Circuit breaker: In addition to the homestead exemption, a tax allowance for those subject to tax burdens, with incomes below $ 90,550, is recommended.
- Principal residents whose income is less than $ 90,550 and who pay more than 10% of their income in property taxes would receive a tax deduction for the amount in excess of 10% of their income, up to a limit of 10%. $ 000; for those with incomes between $ 58,000 and $ 90,550, the benefit would be gradually reduced as income increases.
“While New York City’s property tax system has resisted reform for forty years, this comprehensive set of proposals offers a realistic way forward that addresses deep inequalities and responds to the realities of large differences in capacity. to pay. I urge city state lawmakers to stand up for these reforms in Albany and show all taxpayers that the government is working in their best interests, âsaid Member of the James Parrott Commission.
âThe work of this temporary committee charts a roadmap to real estate tax fairness in New York’s property tax system, which has treated too many New Yorkers unfairly for decades. What scares me the most is that if the government does not take the necessary steps towards fairness and transparency now, the inequity between owners will become more and more disparate with each coming year, âhe said. declared Member of the Allen Cappelli Commission.
âOver the past three years, the Commission has worked diligently to find solutions and / or recommendations to make our current property tax system more efficient, understandable and transparent. I believe that the recommendations in our final report make real and substantial progress towards achieving these goals. Accordingly, I would like to thank my colleagues on the Commission, as well as the invaluable support staff at New York City Council, the Mayor’s Office, the Department of Finance, and the Office of Management and Budget for their hard work and their dedication to our mission, “mentioned Kenneth J. Knuckles Commission Member.
âNew Yorkers deserve a fairer property tax system than the one we have, which is getting more and more unfair every year.

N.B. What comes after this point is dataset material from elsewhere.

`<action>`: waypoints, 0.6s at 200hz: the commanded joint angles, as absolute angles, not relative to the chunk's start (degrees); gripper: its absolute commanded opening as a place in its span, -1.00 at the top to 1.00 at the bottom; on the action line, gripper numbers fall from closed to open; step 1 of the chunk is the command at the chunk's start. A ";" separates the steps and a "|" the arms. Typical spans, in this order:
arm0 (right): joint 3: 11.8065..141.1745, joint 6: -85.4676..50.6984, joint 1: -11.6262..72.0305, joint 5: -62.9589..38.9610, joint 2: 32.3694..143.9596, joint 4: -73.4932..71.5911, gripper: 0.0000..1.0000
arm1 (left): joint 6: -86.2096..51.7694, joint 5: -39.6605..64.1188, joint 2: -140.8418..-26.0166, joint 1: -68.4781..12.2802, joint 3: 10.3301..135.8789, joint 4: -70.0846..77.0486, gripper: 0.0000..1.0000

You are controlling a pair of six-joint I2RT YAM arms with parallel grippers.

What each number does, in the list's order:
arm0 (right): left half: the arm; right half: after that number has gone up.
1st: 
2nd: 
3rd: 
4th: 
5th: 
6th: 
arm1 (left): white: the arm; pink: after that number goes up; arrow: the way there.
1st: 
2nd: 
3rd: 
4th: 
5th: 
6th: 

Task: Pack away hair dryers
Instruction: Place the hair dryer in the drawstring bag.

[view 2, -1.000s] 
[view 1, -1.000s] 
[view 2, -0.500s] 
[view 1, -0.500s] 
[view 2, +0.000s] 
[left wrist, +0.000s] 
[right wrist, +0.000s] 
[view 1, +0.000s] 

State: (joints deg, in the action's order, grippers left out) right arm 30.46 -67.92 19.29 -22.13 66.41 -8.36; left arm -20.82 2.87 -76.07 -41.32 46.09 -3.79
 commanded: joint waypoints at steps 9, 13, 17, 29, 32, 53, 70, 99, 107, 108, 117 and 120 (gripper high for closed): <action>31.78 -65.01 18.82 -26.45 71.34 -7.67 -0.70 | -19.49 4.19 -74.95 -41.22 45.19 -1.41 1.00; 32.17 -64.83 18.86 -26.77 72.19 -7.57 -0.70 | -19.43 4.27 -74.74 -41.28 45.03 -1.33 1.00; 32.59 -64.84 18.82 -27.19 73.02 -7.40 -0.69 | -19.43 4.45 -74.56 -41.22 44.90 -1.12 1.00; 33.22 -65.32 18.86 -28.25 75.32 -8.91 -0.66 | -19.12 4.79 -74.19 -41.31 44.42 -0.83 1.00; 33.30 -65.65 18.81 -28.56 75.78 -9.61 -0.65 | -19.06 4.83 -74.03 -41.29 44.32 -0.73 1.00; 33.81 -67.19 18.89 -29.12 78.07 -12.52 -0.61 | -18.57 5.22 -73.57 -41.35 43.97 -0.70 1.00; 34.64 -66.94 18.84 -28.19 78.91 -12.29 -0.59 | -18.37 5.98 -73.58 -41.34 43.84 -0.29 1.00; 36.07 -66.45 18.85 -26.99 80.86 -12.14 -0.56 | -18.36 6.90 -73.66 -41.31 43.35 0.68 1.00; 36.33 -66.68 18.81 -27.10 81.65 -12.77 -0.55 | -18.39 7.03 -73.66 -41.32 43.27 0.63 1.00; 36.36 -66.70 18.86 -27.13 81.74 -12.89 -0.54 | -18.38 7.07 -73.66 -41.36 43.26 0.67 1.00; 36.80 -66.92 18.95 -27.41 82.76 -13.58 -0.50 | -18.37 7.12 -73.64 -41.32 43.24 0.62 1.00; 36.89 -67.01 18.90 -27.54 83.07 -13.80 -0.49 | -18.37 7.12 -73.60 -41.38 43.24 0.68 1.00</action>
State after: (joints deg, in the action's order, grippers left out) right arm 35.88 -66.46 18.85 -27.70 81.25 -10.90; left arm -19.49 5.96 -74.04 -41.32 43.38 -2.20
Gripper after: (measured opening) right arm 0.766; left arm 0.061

The Commission presents a roadmap for a fairer and simpler system. Our elected officials must follow this path soon â, declared Member of the Commission Carol O’Cleireacain.
âThe Commission was invited to develop recommendations to make the property tax system fairer, simpler and more transparent. The recommendations in this report will do just that and, if adopted, will benefit residents who have been taxed unfairly for too long, âsaid Member of the Elizabeth Velez Commission.
About the Commission
Mayor Bill de Blasio and President Corey Johnson announced the creation of the Commission in May 2018. It was responsible for developing recommendations to reform the existing property tax system to make it simpler, clearer and fairer , while ensuring that there is no reduction in income to finance. essential city services.
Beginning in 2018, the Commission conducted a first round of hearings in which members of the public provided comments on the property tax system and the Commission received expert advice. Following a series of meetings of the Commission in executive session, a preliminary report was published in January 2020. The work of the Commission was delayed by the COVID-19 pandemic, but resumed in the spring of 2021. Five Additional virtual hearings were held this year to solicit comments on the preliminary recommendations. In total, the Commission sponsored 15 public events and read hundreds of public comments.
Members of the Commission include Marc V. Shaw, Chairman, Allen P. Cappelli, Carol O’Cleireacain, Kenneth J. Knuckles, James A. Parrott and Elizabeth Velez. The Commission also included ex-officio non-voting members, including Finance Commissioner Sherif Soliman, Budget Director Jacques Jiha, Director of City Council Finance Division Latonia McKinney and Deputy Director and Chief Economist of the finance division of the Raymond Majewski city council.